▶ _What is required_
From the listing below, output only the lines starting at the line that has "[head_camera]" and ending at the line that has "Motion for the", exactly as they appear, ends included.

--------------------

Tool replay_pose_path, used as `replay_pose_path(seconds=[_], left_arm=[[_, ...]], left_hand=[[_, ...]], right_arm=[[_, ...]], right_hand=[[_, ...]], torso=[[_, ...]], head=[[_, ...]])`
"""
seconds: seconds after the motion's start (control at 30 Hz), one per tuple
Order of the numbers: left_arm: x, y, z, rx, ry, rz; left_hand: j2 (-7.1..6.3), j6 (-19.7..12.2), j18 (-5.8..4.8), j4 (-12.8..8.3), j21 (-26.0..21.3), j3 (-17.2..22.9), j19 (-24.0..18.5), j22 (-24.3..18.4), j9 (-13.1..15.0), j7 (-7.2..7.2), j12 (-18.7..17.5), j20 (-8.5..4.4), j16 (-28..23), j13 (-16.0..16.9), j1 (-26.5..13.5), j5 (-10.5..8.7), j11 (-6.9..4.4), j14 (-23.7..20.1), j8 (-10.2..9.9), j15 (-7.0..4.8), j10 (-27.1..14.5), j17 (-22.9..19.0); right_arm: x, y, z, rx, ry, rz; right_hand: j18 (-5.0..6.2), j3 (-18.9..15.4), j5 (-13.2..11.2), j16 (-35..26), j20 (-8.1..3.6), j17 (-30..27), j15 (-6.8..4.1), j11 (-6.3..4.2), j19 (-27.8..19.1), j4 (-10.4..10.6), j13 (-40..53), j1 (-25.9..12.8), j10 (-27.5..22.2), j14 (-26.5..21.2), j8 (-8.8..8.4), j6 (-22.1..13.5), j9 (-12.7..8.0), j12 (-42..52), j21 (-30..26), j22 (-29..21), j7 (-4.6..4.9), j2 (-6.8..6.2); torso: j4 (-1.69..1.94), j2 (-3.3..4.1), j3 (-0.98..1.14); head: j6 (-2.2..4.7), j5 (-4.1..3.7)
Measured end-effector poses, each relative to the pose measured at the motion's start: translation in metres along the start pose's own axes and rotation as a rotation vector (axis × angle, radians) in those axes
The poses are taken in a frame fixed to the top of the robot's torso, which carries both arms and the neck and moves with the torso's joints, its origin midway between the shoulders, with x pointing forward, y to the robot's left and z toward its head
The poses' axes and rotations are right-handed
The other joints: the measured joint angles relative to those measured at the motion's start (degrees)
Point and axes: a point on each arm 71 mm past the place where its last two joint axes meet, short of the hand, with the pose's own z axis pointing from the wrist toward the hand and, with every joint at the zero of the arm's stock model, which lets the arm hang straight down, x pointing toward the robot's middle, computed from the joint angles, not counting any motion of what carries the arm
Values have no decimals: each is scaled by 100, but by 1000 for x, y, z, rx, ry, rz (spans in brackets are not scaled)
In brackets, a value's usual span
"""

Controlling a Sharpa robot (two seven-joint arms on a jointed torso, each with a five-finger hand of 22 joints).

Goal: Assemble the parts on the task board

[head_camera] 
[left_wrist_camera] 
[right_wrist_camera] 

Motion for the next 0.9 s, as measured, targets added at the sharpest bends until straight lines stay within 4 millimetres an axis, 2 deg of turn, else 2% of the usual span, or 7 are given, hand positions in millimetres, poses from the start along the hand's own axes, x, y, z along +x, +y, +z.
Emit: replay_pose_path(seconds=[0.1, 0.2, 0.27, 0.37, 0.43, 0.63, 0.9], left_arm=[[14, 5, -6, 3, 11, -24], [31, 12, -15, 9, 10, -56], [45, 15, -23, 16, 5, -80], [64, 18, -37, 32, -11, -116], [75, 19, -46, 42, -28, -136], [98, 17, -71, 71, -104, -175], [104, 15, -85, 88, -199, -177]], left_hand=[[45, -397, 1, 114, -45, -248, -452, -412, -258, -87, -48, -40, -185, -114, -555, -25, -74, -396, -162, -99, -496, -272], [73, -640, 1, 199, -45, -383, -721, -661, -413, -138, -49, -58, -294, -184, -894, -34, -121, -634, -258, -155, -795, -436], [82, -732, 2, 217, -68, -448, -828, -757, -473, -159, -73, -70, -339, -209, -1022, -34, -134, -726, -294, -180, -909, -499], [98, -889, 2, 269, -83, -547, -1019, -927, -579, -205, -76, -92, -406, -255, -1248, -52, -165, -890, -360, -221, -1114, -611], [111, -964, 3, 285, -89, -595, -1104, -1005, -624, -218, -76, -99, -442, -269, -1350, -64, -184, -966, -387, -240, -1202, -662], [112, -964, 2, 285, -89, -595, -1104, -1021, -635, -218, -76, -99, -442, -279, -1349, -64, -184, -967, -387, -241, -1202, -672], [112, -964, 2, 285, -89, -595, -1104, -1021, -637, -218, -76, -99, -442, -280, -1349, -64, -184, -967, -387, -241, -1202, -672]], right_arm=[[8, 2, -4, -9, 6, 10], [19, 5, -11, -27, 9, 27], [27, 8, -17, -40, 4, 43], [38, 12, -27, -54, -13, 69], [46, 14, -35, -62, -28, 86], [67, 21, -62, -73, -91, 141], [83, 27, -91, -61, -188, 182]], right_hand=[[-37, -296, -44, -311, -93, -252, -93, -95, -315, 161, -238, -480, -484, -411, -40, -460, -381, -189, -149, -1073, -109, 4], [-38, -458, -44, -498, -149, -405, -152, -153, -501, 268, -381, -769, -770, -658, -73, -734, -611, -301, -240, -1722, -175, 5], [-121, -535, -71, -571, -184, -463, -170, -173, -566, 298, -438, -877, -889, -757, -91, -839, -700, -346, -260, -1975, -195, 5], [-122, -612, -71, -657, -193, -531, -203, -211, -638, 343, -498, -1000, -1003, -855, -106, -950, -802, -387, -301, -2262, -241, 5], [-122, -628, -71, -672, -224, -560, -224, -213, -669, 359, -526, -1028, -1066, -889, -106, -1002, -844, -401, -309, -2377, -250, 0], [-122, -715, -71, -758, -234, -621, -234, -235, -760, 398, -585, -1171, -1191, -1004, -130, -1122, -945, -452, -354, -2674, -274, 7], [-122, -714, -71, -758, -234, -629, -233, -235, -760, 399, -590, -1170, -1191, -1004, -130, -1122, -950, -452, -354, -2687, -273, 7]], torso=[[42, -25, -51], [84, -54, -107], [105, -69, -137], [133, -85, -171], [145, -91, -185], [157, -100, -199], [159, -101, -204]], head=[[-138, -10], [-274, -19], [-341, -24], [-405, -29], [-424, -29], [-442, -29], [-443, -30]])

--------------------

▶ _Answer for this exercise_
[head_camera] 
[left_wrist_camera] 
[right_wrist_camera] 

Motion for the next 0.9 s, as measured, targets added at the sharpest bends until straight lines stay within 4 millimetres an axis, 2 deg of turn, else 2% of the usual span, or 7 are given, hand positions in millimetres, poses from the start along the hand's own axes, x, y, z along +x, +y, +z.

No further work remains on the exercise.